(DATA BLOCK)

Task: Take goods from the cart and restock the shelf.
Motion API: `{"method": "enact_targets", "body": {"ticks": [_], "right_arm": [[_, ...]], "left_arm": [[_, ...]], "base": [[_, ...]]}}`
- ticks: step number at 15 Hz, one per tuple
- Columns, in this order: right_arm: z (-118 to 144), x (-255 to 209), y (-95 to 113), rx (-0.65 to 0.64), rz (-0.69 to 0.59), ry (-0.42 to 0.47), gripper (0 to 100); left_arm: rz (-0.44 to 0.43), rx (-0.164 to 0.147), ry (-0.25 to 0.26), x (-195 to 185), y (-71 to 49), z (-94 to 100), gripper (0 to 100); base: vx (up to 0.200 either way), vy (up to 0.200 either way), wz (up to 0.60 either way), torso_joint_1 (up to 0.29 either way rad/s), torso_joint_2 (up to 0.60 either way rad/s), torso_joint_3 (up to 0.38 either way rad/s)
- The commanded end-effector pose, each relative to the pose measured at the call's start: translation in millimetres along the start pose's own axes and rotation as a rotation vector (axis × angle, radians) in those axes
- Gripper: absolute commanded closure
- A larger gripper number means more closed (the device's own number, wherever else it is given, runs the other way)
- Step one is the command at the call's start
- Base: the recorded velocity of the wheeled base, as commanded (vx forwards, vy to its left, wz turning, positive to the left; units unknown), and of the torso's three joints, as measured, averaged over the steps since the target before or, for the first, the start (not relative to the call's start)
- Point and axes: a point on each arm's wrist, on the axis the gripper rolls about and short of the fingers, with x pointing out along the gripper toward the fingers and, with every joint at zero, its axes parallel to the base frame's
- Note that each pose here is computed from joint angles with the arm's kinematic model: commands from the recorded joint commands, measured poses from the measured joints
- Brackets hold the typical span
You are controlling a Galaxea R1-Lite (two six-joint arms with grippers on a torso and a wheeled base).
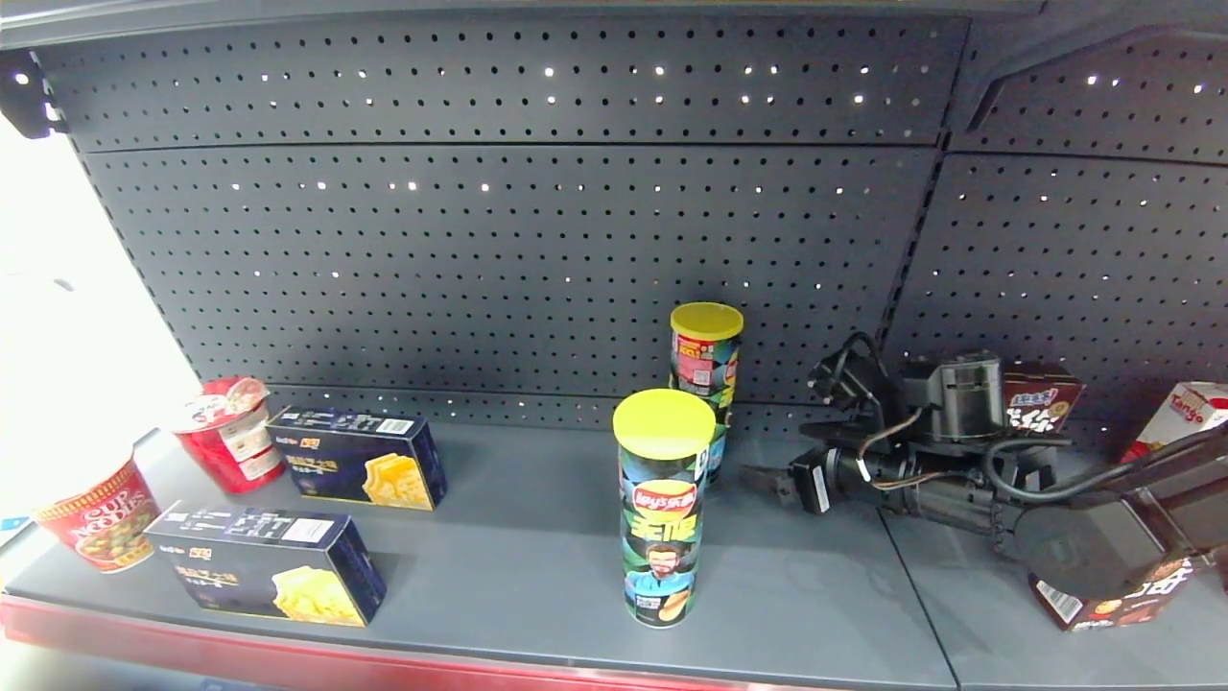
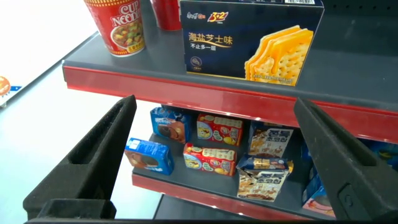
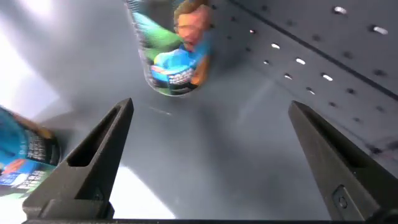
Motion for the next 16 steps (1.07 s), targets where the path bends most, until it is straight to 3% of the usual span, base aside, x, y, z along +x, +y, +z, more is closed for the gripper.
{"method": "enact_targets", "body": {"ticks": [1,6,16], "right_arm": [[0.6,-1.7,-7.7,0.008,-0.031,-0.005,0],[0.5,20.7,-14.8,0.054,-0.136,-0.037,0],[4.4,42.4,-2.5,0.059,-0.099,-0.069,0]], "left_arm": [[0.000,0.001,0.002,0.1,0.0,0.0,0],[0.000,0.001,0.002,0.1,0.0,0.0,0],[0.000,-0.001,0.002,0.1,0.0,0.0,0]], "base": [[0.000,0.000,0.00,0.000,0.00,0.000],[0.000,0.000,0.00,0.000,0.00,0.000],[0.000,0.000,0.00,0.000,0.00,0.000]]}}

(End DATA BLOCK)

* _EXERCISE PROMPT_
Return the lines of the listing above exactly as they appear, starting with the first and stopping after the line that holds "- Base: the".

* _SOLUTION TO THIS EXERCISE_
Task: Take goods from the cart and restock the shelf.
Motion API: `{"method": "enact_targets", "body": {"ticks": [_], "right_arm": [[_, ...]], "left_arm": [[_, ...]], "base": [[_, ...]]}}`
- ticks: step number at 15 Hz, one per tuple
- Columns, in this order: right_arm: z (-118 to 144), x (-255 to 209), y (-95 to 113), rx (-0.65 to 0.64), rz (-0.69 to 0.59), ry (-0.42 to 0.47), gripper (0 to 100); left_arm: rz (-0.44 to 0.43), rx (-0.164 to 0.147), ry (-0.25 to 0.26), x (-195 to 185), y (-71 to 49), z (-94 to 100), gripper (0 to 100); base: vx (up to 0.200 either way), vy (up to 0.200 either way), wz (up to 0.60 either way), torso_joint_1 (up to 0.29 either way rad/s), torso_joint_2 (up to 0.60 either way rad/s), torso_joint_3 (up to 0.38 either way rad/s)
- The commanded end-effector pose, each relative to the pose measured at the call's start: translation in millimetres along the start pose's own axes and rotation as a rotation vector (axis × angle, radians) in those axes
- Gripper: absolute commanded closure
- A larger gripper number means more closed (the device's own number, wherever else it is given, runs the other way)
- Step one is the command at the call's start
- Base: the recorded velocity of the wheeled base, as commanded (vx forwards, vy to its left, wz turning, positive to the left; units unknown), and of the torso's three joints, as measured, averaged over the steps since the target before or, for the first, the start (not relative to the call's start)

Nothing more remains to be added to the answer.